In the spring of 1940, the big swing band of drummer Will Bradley had its first hit, a two-sided 78 rpm disc called "Beat Me, Daddy, Eight to the Bar." Bradley soon followed with "Scrub Me, Mamma, with a Boogie Beat" (adapted from"The Irish Washerwoman"). And with World WarII mobilization came "Boogie Woogie Bugle Boy" by the Andrews Sisters.
Through such amiable but hardly authentic ditties boogie-woogie entered the consciousness of millions. Such numbers helped keep the swing bands popular. And soon everyone was learning a slew-footed, hip-wriggling dance to go with boogie-woogie.
Boogie-woogie is basically a way of playing the twelve-bar blues on a piano. The Afro-American blues is a story in itself (see New World Records 80252-2, Roots of the Blues)—and a large one, since it is the only musical form created in the United States, accounts for so much of our music by now, and is international as well, readily understood by musicians in Tokyo and Liverpool, Paris and Johannesburg.

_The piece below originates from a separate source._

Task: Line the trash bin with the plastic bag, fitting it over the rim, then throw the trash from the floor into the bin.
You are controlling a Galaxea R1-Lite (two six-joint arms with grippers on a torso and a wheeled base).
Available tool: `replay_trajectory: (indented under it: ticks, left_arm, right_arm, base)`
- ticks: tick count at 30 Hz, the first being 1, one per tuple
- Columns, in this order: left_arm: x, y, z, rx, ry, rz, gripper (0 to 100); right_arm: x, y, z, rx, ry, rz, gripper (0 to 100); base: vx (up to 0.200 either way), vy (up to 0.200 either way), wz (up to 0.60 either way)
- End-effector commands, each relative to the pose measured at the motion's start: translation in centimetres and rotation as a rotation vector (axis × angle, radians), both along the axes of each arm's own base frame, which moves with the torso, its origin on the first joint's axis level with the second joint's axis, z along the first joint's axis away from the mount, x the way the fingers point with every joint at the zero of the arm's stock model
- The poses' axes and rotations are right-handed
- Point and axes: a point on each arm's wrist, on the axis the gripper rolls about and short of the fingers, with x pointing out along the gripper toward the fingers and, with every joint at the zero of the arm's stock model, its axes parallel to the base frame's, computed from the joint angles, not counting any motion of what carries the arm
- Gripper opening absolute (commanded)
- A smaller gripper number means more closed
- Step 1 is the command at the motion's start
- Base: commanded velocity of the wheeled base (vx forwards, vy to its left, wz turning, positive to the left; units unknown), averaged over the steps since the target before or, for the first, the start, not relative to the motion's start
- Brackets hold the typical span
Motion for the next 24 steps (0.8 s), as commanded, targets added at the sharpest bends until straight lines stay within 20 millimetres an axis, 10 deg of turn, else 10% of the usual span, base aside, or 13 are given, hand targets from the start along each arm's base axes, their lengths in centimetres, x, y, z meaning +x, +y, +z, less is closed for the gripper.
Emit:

Boogie-woogie is a highly percussive style in which the left hand plays a sustained bass figure, usually of one or two measures, usually with eight beats to the bar. Over that continuous pattern the right hand improvises percussive figures that interplay in fascinating and varied polyrhythmic, polymetric patterns.The right hand basically "thinks" in 4/4, however, with all four beats usually given equal value, and a drummer accompanying a boogie pianist would ordinarily play in four, not eight.
One word of caution: Music like this, which works within very limited stylistic means, creates difficulties for LP programming.Three-minute performances, eight selections at a time, may make listening problems if the album is just put on the turntable and let go. Better perhaps to take the music in small doses at first, maybe one pianist at a time.Then the commendable variety that each of these players achieved within this limited form and style will become even more of a revelation and delight.